● What is needed
Write out exactly the lines below that run from the one containing "wrist_roll: -1.5708 0.0001 0 1.5708" through the one containing "- shoulder_yaw: -0.6108..0.5441", both included, with no other lines.

Top of Dataset records

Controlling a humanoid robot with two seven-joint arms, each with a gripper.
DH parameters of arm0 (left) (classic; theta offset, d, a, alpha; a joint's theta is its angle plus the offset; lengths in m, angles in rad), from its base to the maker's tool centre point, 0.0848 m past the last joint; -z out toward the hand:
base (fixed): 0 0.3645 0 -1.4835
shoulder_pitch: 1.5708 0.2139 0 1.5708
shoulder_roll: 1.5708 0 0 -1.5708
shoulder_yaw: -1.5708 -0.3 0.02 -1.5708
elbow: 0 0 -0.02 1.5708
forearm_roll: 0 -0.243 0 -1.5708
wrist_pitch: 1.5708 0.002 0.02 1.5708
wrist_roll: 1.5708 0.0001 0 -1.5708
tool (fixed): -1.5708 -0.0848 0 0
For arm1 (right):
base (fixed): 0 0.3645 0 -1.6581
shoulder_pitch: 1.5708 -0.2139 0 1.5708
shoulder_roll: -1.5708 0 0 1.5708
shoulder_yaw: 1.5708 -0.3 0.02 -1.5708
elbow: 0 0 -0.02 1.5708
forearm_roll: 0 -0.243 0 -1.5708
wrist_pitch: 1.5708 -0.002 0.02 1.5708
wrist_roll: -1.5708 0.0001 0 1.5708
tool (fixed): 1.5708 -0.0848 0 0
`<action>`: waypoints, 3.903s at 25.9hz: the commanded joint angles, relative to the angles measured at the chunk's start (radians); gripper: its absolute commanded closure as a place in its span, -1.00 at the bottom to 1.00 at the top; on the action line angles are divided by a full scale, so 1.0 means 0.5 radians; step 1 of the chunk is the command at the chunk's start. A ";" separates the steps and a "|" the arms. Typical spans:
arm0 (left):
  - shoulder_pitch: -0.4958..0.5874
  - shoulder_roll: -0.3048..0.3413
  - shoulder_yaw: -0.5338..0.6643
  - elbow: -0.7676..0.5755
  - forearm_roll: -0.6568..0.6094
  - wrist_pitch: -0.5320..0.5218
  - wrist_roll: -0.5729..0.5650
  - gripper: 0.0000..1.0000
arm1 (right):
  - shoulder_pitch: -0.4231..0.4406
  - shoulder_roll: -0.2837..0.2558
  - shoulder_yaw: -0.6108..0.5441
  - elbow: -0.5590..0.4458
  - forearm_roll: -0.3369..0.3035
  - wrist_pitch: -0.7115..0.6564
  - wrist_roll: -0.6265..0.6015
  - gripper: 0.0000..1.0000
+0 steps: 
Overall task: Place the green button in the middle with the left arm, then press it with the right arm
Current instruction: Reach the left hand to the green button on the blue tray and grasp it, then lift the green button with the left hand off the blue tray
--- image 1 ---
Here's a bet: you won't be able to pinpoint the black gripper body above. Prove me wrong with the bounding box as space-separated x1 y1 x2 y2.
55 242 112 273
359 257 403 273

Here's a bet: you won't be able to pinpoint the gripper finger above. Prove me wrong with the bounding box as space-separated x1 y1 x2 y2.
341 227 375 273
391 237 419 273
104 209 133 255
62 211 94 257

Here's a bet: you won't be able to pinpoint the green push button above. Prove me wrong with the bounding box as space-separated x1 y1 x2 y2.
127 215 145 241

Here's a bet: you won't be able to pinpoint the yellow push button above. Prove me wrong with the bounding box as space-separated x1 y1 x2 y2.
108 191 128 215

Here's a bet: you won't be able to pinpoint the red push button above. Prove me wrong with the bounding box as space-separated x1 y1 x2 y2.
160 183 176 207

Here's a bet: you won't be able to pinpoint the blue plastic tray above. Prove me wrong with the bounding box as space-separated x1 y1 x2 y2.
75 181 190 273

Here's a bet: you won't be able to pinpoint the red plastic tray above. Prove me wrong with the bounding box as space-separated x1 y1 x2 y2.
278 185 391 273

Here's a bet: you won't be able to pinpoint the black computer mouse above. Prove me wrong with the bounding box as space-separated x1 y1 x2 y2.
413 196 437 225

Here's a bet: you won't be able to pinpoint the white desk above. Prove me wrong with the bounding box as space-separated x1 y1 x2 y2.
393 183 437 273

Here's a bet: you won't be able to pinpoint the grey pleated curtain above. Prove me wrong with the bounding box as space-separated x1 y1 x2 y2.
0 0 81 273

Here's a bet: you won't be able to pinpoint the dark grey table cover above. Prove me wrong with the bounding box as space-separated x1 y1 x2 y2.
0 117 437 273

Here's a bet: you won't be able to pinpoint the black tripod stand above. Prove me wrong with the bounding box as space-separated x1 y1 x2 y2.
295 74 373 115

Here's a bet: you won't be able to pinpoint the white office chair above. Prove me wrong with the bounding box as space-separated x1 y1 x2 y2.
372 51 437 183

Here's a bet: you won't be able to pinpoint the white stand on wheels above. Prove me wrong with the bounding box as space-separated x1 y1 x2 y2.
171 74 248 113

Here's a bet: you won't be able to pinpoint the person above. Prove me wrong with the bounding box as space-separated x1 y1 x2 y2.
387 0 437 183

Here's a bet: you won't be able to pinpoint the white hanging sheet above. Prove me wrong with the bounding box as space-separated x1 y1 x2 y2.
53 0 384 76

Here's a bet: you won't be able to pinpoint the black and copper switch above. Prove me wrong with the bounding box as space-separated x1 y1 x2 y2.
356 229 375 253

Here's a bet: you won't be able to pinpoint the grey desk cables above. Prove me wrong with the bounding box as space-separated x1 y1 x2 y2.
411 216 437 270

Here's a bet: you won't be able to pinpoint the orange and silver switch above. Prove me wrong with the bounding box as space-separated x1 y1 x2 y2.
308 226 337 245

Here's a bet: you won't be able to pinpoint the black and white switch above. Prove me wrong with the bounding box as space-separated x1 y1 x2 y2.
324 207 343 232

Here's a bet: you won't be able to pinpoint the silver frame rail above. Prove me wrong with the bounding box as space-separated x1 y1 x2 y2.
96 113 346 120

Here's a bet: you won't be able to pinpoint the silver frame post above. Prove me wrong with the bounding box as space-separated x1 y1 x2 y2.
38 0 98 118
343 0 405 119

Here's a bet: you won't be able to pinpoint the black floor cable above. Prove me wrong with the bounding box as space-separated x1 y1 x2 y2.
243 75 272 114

Bottom of Dataset records
Top of Dataset records

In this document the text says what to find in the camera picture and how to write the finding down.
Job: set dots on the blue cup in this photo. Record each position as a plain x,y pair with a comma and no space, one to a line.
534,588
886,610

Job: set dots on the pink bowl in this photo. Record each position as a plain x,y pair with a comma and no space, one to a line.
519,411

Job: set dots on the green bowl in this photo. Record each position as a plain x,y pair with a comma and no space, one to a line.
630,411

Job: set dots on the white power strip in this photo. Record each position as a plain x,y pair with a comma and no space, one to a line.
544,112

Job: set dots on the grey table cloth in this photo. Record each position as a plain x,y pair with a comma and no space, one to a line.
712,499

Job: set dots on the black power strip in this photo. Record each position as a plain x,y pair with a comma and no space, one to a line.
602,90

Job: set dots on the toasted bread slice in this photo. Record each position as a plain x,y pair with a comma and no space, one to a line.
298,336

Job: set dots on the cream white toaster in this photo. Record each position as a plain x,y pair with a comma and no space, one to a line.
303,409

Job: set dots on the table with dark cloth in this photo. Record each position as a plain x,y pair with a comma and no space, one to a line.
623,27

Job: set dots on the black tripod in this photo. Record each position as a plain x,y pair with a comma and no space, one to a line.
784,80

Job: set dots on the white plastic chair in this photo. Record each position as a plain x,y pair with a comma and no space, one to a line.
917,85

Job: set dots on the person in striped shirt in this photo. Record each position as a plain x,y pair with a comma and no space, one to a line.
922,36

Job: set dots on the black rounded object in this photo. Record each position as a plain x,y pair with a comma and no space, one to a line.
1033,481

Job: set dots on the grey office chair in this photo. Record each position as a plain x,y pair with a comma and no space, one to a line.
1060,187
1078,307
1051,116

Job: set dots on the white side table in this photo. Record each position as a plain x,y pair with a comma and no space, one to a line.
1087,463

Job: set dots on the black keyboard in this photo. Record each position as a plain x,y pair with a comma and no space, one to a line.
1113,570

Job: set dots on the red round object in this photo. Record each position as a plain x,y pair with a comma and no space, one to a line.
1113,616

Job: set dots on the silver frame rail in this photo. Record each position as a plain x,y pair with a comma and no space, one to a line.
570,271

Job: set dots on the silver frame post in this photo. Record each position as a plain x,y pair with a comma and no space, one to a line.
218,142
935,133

Bottom of Dataset records
Top of Dataset records

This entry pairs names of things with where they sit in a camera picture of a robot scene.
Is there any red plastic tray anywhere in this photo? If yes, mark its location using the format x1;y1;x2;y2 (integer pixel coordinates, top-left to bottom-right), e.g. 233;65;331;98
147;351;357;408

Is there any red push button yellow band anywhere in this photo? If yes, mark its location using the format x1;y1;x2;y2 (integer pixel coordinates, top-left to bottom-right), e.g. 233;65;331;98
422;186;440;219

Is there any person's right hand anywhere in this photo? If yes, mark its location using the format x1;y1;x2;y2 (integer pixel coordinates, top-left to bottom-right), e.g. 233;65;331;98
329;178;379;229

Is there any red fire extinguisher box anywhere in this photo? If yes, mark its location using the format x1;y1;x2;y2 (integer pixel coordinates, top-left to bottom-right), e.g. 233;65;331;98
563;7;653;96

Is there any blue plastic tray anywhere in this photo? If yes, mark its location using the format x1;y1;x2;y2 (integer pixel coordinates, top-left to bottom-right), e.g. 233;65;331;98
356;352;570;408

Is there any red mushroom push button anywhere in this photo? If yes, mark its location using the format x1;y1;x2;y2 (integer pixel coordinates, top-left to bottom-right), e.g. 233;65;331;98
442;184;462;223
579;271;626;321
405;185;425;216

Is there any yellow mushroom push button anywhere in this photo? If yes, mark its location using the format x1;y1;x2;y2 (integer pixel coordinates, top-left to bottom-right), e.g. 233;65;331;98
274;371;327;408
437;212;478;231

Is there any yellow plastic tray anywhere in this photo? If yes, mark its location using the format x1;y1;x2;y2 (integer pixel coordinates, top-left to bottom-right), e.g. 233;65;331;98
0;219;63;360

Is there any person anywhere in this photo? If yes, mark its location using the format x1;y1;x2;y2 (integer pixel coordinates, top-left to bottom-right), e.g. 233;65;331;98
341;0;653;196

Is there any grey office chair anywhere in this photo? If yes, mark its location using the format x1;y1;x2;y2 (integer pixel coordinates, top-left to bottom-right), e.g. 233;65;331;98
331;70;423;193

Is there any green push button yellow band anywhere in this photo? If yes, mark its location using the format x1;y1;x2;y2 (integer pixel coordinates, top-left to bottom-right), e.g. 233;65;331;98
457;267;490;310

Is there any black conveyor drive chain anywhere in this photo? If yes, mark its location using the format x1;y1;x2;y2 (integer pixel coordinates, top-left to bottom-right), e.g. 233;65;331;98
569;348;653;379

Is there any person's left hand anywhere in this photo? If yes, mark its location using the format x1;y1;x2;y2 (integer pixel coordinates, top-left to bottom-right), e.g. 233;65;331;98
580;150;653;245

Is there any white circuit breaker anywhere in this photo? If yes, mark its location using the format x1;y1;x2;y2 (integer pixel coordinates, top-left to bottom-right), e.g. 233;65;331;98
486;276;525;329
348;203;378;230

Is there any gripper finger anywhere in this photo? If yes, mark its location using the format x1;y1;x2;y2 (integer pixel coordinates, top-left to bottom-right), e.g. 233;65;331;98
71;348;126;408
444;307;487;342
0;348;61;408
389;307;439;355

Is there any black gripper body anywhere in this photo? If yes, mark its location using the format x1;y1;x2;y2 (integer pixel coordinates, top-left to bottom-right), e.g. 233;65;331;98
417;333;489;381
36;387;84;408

Bottom of Dataset records

● Response to the task
wrist_roll: -1.5708 0.0001 0 1.5708
tool (fixed): 1.5708 -0.0848 0 0
`<action>`: waypoints, 3.903s at 25.9hz: the commanded joint angles, relative to the angles measured at the chunk's start (radians); gripper: its absolute commanded closure as a place in its span, -1.00 at the bottom to 1.00 at the top; on the action line angles are divided by a full scale, so 1.0 means 0.5 radians; step 1 of the chunk is the command at the chunk's start. A ";" separates the steps and a "|" the arms. Typical spans:
arm0 (left):
  - shoulder_pitch: -0.4958..0.5874
  - shoulder_roll: -0.3048..0.3413
  - shoulder_yaw: -0.5338..0.6643
  - elbow: -0.7676..0.5755
  - forearm_roll: -0.6568..0.6094
  - wrist_pitch: -0.5320..0.5218
  - wrist_roll: -0.5729..0.5650
  - gripper: 0.0000..1.0000
arm1 (right):
  - shoulder_pitch: -0.4231..0.4406
  - shoulder_roll: -0.2837..0.2558
  - shoulder_yaw: -0.6108..0.5441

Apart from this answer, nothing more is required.